Addressing the group’s annual general meeting (AGM) earlier this week, Natfoods chief executive Michael Lashbrook, said this had resulted in prices increase across its product range.

“Unfortunately this has resulted in price increases across the basket of goods we produce,” he said.

The country’s annual rate of inflation has gradually increased over the past few months on the back of the parallel foreign currency market and three-tier pricing.

Nevertheless, Natfoods’ profitability for the period managed to “meet expectations”.

According to Lashbrook, first quarter volumes improved by 25,6 percent from the prior comparable period on the back of “robust consumer demand”.

Management largely attributed the improved volumes to a 55 percent increase in maize volumes, which can be attributed to lower maize harvest.

This is due to the fact that during drought seasons, smaller maize farmers tend to prefer harvest to the Grain Marketing Board (GMB) rather than retaining for personal consumption.”

Stock feed volumes were up 44 percent from the prior comparable period, due to recoveries at Irvines.

And the snack and biscuits segment grew 48 percent year-on-year while the flour mills were operating at maximum capacity.

Lashbrook said the company continues to liaise with the Reserve Bank of Zimbabwe for foreign currency allocations, in view of its huge import bill.

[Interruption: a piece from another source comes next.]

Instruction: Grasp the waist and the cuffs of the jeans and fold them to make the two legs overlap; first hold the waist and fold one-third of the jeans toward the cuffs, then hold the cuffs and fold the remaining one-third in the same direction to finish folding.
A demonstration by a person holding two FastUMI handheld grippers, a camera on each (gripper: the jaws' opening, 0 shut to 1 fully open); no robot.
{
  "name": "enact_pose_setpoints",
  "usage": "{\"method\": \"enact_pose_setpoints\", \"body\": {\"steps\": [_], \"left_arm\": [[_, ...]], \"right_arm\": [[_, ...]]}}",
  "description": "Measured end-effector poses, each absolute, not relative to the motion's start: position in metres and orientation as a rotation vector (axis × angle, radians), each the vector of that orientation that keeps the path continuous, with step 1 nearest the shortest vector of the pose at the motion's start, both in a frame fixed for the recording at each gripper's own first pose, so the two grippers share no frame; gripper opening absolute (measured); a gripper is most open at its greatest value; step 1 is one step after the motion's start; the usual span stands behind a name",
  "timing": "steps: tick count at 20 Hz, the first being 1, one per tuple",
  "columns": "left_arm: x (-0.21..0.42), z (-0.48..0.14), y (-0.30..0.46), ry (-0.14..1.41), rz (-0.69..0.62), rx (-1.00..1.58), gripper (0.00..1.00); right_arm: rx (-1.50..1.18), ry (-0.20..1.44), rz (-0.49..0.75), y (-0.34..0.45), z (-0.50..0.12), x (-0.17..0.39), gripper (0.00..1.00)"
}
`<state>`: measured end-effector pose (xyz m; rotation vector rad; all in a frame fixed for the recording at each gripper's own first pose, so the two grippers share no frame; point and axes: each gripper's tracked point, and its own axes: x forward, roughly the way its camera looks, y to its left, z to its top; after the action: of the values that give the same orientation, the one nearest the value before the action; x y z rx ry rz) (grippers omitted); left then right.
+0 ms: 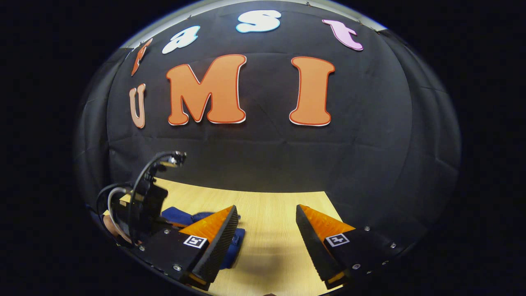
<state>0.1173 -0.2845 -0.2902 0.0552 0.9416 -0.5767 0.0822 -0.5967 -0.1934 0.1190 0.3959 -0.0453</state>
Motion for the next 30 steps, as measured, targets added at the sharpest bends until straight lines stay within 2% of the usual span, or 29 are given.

The company has also embarked on an import substitution programme for its grain requirements, and this year, the company’s contract farming scheme has expanded to 9 000 hectares for maize, sugar beans, soya beans and popcorn.

The CEO said product supply during the period has been largely consistent in most categories, although supplies of some products which use imported raw materials, such as cooking oil and salt, have been impacted by foreign currency availability.

Analysts at Akribos Research Services say in view of the stated trading update, they are bullish for the firm’s prospects going forward.

“We are bullish of National Foods’ performance for FY2019. The company has previously indicated that they have their maize requirement for the year, which will likely last them until first quarter of 2020.

“In addition, National Foods has enough wheat stocks till Christmas, which will allow them to stay in business till then. However, despite rising costs, the company’s ability to raise costs for some products (for example, wheat, a major component in bread whose price is largely controlled) will likely keep margins under pressure in the interim,” they said.